Emotional Dimension Control in Language Model-Based Text-to-Speech: Spanning a Broad Spectrum of Human Emotions
Kun Zhou, You Zhang, Dianwen Ng, Shengkui Zhao, Hao Wang, Bin Ma
TL;DR
This paper tackles the limitation of fixed emotion labels in TTS by introducing a language model-based TTS that uses continuous Pleasure, Arousal, and Dominance ($P$, $A$, $D$) dimensions to control emotional expression. It builds an emotional dimension predictor that maps categorical emotions to PAD anchors via anchored dimensionality reduction and WavLM features, guiding an autoregressive LM-based TTS without requiring explicit emotion labels for training.
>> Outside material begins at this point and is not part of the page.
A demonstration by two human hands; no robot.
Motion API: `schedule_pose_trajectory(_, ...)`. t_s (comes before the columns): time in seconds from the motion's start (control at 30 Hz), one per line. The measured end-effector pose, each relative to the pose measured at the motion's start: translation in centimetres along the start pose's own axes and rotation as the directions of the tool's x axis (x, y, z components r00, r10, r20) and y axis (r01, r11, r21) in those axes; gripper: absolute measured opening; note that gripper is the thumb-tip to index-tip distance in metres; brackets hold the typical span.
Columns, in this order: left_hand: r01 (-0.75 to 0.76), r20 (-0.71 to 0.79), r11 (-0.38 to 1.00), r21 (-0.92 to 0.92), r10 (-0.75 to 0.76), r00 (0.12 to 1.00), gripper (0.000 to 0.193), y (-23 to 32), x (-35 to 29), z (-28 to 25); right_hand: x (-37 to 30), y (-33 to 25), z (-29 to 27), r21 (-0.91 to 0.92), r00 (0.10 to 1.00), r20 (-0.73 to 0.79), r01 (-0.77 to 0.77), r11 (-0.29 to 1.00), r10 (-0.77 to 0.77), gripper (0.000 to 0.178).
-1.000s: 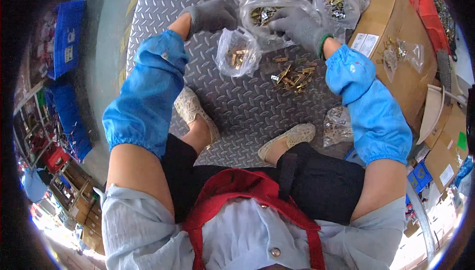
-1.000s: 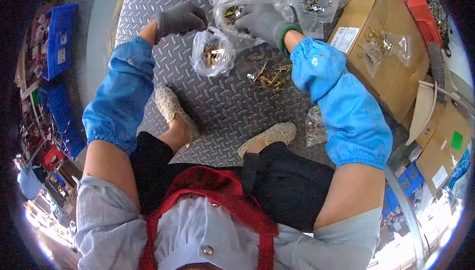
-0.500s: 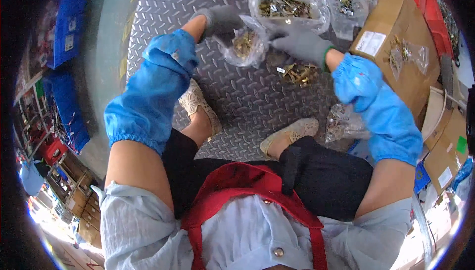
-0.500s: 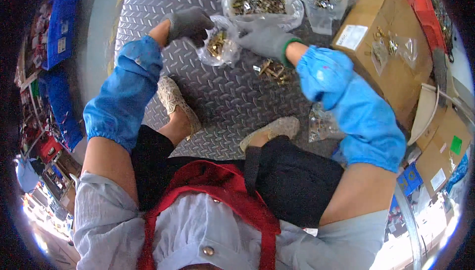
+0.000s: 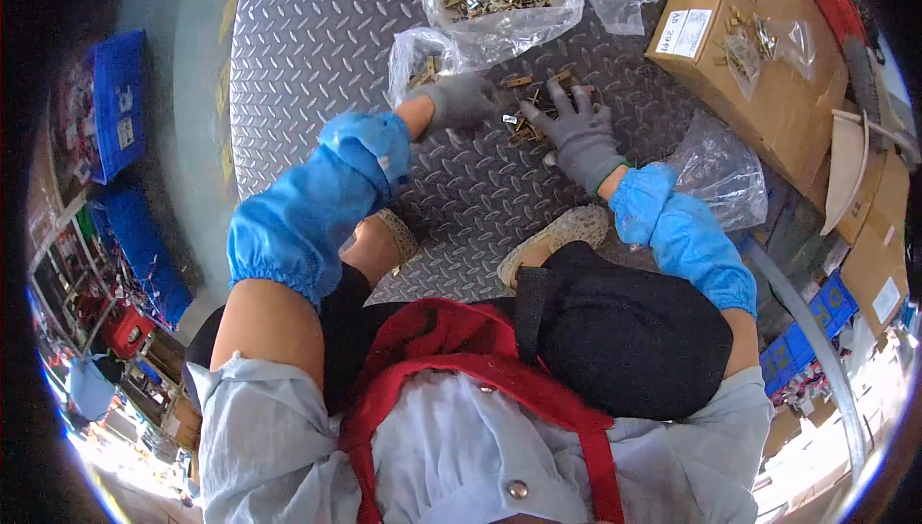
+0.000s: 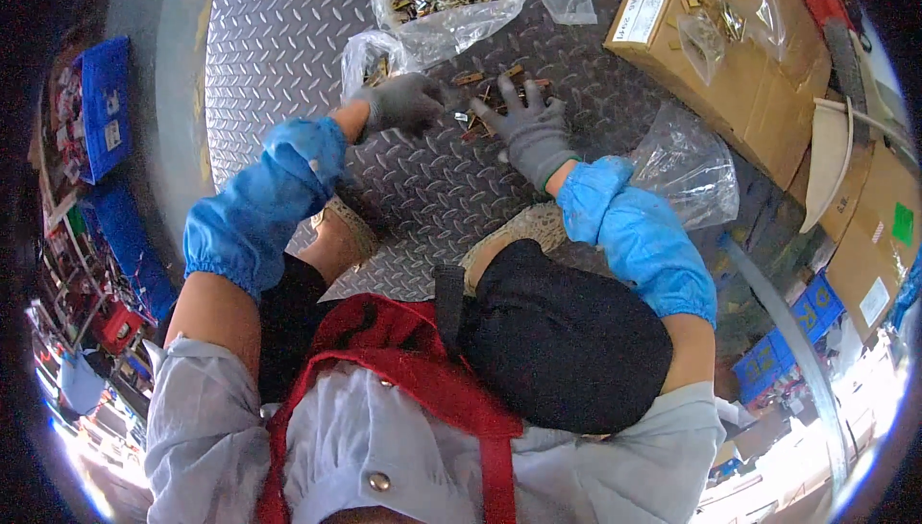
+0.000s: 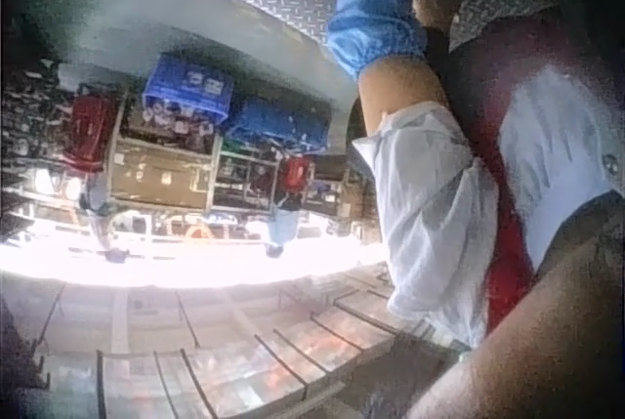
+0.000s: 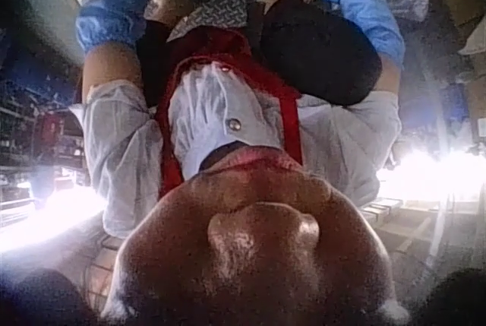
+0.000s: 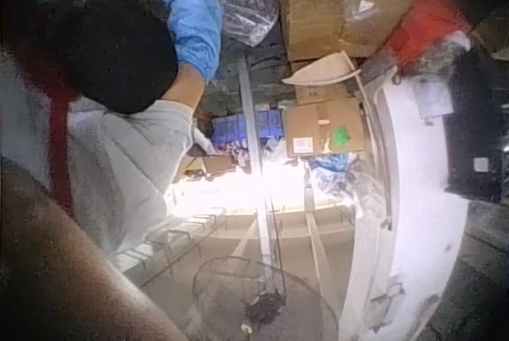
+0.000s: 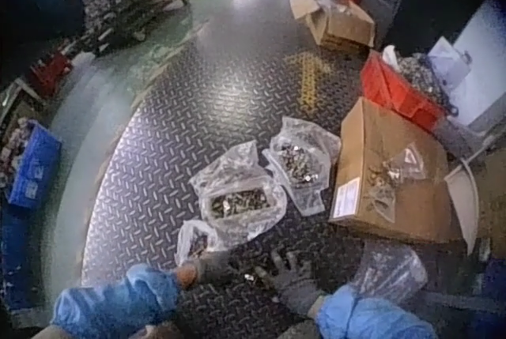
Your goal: The person sorts small metal electronic components by hand into plastic bags and cardboard boxes.
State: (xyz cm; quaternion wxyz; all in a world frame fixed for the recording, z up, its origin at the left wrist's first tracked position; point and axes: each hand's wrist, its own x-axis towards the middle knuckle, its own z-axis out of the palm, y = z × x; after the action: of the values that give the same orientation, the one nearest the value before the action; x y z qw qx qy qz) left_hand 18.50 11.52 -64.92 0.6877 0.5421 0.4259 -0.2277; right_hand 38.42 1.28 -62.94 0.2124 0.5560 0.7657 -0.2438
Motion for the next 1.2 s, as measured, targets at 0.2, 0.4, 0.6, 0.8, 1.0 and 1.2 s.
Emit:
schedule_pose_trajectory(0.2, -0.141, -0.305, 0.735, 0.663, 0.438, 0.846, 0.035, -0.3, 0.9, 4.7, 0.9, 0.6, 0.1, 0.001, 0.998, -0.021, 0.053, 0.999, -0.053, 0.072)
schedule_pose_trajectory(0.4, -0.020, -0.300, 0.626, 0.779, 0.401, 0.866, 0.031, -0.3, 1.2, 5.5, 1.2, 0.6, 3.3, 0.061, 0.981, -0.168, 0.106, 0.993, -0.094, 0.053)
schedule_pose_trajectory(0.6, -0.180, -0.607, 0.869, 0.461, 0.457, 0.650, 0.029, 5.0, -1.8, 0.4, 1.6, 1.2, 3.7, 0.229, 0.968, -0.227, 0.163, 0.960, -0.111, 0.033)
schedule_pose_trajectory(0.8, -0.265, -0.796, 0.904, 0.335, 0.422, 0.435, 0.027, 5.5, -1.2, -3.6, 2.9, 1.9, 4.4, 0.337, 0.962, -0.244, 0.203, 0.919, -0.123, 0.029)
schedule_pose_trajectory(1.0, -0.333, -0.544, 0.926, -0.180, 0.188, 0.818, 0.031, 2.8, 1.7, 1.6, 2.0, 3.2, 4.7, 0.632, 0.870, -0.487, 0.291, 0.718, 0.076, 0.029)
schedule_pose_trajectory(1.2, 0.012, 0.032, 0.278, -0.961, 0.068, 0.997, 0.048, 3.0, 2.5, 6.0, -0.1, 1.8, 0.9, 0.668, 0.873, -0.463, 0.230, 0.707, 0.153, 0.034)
In inference, emotions can be cloned from a reference prompt or freely controlled by the user, with a flow-matching module and HiFi-GAN vocoder producing natural, expressive speech. Experiments on LibriTTS and ESD demonstrate improved naturalness and emotional intelligibility, showing broad, fine-grained affective coverage beyond training data.
Abstract
Emotional text-to-speech (TTS) systems sturggle to capture the full spectrum of human emotions due to the inherent complexity of emotional expressions and the limited coverage of existing emotion labels. To address this, we propose a language model-based TTS framework that synthesizes speech across a broad range of emotional styles. Our approach enables flexible user control along three continuous dimensions - pleasure, arousal, and dominance (PAD). To enable this, we train an emotional dimension predictor that maps categorical emotion labels in speech datasets into the PAD space, grounded in established psychological research. Importantly, while the emotional dimension predictor leverages categorical labels, the TTS framework itself does not require explict emotion labels during training. Objective and subjective evaluations demonstrate that our framework effectively generates more expressive emotional styles and enhances both naturalness and diversity compared to baselines.